COSCO SHIPPING Energy Transportation (01138) reported FY 2025 revenue of RMB 23.70 billion, up 2.34% year on year. Profit attributable to equity holders was broadly unchanged at RMB 4.04 billion, delivering basic earnings per share of RMB 0.8262.
Operating costs rose 4.08% to RMB 17.59 billion, trimming group gross margin to 25.8% (-1.2 ppt). Net cash from operating activities reached RMB 7.39 billion, 14.7% lower than 2024, while cash and bank balances surged 147% to RMB 14.42 billion. The net debt-to-equity ratio improved sharply to 42% from 77%, reflecting the October 2025 private placement of 694.44 million A shares that raised RMB 8 billion.
Segment performance • Oil transportation remained the core contributor, generating RMB 20.54 billion in revenue (+0.8%) and a 23.0% gross margin. VLCC strength offset weaker product-tanker earnings. • LNG shipping revenue increased 14.3% to RMB 2.55 billion, with a 49.3% gross margin; share of profits from LNG associates and JVs added RMB 0.86 billion. • LPG shipping revenue advanced 20.0% to RMB 0.28 billion, while chemical shipping rose 6.3% to RMB 0.33 billion.

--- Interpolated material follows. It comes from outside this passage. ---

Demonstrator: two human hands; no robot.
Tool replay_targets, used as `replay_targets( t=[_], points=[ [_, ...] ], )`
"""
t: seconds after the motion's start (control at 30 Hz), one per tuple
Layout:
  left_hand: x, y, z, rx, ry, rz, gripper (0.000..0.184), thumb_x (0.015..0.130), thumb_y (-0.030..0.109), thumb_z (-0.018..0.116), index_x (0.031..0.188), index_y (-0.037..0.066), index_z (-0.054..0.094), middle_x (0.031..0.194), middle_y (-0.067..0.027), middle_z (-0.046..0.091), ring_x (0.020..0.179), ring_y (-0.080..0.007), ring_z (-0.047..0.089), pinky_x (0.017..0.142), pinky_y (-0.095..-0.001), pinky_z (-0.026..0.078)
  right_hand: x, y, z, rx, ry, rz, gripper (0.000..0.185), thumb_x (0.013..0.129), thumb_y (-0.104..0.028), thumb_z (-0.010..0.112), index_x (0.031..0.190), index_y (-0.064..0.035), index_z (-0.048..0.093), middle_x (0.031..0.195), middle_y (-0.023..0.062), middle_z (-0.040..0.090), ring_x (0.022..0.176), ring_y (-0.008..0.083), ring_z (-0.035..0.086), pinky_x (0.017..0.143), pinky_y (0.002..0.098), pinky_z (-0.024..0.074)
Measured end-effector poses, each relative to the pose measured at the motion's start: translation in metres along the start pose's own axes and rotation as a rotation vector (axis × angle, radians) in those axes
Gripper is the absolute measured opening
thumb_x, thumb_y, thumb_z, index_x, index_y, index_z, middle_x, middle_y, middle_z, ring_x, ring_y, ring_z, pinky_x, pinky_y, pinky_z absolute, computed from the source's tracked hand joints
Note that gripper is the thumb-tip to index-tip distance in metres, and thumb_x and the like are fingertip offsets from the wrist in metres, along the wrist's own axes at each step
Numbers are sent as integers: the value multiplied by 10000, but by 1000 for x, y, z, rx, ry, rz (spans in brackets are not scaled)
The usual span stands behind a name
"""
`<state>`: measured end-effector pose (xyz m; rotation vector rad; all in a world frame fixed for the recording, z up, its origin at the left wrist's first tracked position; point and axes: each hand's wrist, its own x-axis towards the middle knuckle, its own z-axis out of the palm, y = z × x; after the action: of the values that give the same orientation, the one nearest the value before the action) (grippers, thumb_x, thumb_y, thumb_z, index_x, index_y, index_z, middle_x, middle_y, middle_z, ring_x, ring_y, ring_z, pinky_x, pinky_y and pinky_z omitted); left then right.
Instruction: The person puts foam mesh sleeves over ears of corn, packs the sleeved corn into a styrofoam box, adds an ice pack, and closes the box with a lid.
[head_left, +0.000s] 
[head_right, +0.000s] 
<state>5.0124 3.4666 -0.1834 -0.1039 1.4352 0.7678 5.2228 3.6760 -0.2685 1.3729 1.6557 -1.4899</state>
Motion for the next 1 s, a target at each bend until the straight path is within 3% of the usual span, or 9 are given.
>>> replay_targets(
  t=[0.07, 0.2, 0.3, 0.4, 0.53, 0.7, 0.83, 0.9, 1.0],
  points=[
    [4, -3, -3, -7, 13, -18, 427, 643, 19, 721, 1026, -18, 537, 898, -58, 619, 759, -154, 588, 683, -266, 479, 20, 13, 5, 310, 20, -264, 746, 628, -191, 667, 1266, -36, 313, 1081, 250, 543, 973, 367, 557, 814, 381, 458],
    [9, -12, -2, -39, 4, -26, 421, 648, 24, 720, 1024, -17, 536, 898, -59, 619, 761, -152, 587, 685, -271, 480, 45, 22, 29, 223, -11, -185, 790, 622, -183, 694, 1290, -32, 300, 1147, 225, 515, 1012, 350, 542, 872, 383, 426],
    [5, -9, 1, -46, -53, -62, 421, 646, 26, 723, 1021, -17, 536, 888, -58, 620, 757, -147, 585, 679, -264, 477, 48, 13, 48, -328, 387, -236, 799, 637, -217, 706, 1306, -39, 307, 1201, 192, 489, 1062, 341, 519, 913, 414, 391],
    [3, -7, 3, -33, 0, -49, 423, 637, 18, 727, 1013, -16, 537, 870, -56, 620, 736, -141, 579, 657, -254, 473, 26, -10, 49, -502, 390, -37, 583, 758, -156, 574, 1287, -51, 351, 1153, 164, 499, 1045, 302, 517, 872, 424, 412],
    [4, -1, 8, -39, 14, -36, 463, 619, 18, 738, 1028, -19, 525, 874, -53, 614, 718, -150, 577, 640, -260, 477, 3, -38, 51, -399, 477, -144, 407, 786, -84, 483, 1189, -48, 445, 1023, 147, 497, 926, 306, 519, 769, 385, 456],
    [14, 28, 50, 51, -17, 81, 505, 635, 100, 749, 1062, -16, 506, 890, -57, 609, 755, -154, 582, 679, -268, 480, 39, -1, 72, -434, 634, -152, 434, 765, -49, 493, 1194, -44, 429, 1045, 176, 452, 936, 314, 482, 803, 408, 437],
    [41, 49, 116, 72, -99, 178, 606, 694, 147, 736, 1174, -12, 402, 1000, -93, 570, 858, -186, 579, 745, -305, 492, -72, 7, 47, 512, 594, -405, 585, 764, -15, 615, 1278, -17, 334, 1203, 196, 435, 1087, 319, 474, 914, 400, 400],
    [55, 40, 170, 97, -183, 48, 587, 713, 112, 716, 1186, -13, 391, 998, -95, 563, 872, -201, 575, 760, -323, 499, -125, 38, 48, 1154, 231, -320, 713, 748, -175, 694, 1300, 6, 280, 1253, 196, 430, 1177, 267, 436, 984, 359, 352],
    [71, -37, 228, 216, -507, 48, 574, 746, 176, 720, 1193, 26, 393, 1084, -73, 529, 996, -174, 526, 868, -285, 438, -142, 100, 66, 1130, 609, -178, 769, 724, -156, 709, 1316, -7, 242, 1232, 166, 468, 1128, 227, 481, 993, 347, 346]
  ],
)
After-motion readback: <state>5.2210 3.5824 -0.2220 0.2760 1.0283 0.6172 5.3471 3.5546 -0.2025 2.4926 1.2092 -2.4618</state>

Balance sheet and commitments Total assets stood at RMB 92.08 billion (+12.6%), with interest-bearing debt of RMB 32.48 billion and capital commitments of RMB 15.89 billion for vessels scheduled through 2028. The group held 155 owned/controlled oil tankers (22.58 million DWT), 63 operating LNG carriers (10.66 million m³) plus one bareboat vessel, 12 LPG carriers (0.13 million m³), and nine chemical tankers (0.08 million DWT).
Dividend The board recommends a final dividend of RMB 0.38 per share (total payout: RMB 2.08 billion), to be distributed by 30 September 2026 upon shareholder approval.
Post-balance-sheet event In December 2025 the company and subsidiaries ordered 19 new vessels (one ethylene carrier and 18 oil tankers) from yards under COSCO Shipping Heavy Industry for RMB 7.88 billion; shareholders approved the transactions in January 2026.
Outlook Management targets 2026 revenue of RMB 23.17 billion and operating costs of RMB 17.54 billion. Plans include taking delivery of four new oil tankers (0.29 million DWT), 10 LNG carriers (1.74 million m³) and five LPG carriers (0.19 million m³), alongside disposal of 20 older oil tankers (1.77 million DWT) to optimise the fleet profile.